## Task to carry out
Emit the data below verbatim, stripping out any pictures.

## Information supplied
──────────

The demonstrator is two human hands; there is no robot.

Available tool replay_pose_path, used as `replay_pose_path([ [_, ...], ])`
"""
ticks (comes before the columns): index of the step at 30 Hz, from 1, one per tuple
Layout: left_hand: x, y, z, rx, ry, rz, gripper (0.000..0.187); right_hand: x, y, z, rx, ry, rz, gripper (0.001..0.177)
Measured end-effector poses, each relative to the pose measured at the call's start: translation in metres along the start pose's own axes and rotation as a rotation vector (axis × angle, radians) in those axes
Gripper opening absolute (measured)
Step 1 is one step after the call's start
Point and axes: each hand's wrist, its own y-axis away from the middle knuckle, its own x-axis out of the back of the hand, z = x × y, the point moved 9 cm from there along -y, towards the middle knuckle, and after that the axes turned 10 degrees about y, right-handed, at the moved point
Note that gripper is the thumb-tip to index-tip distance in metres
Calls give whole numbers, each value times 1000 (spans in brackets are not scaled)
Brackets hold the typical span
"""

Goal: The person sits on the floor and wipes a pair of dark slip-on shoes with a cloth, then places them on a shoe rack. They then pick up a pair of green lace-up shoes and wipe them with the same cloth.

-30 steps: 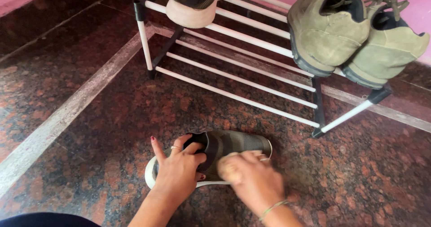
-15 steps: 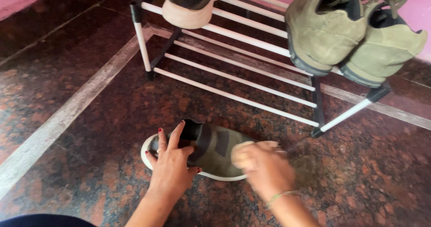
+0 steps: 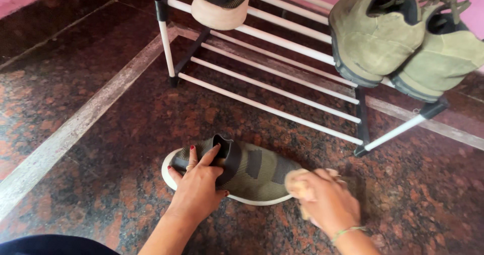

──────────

## Task response
The demonstrator is two human hands; there is no robot.

Available tool replay_pose_path, used as `replay_pose_path([ [_, ...], ])`
"""
ticks (comes before the columns): index of the step at 30 Hz, from 1, one per tuple
Layout: left_hand: x, y, z, rx, ry, rz, gripper (0.000..0.187); right_hand: x, y, z, rx, ry, rz, gripper (0.001..0.177)
Measured end-effector poses, each relative to the pose measured at the call's start: translation in metres along the start pose's own axes and rotation as a rotation vector (axis × angle, radians) in those axes
Gripper opening absolute (measured)
Step 1 is one step after the call's start
Point and axes: each hand's wrist, its own y-axis away from the middle knuckle, its own x-axis out of the back of the hand, z = x × y, the point moved 9 cm from there along -y, towards the middle knuckle, and after that the axes turned 10 degrees about y, right-handed, at the moved point
Note that gripper is the thumb-tip to index-tip distance in metres
Calls give whole numbers, each value times 1000 (spans in brackets are not scaled)
Brackets hold the typical span
"""

Goal: The person sits on the floor and wipes a pair of dark slip-on shoes with a cloth, then places them on a shoe rack. They then pick up a pair of green lace-up shoes and wipe them with the same cloth.

-30 steps: 
-15 steps: 
+0 steps: 

No more output will be given.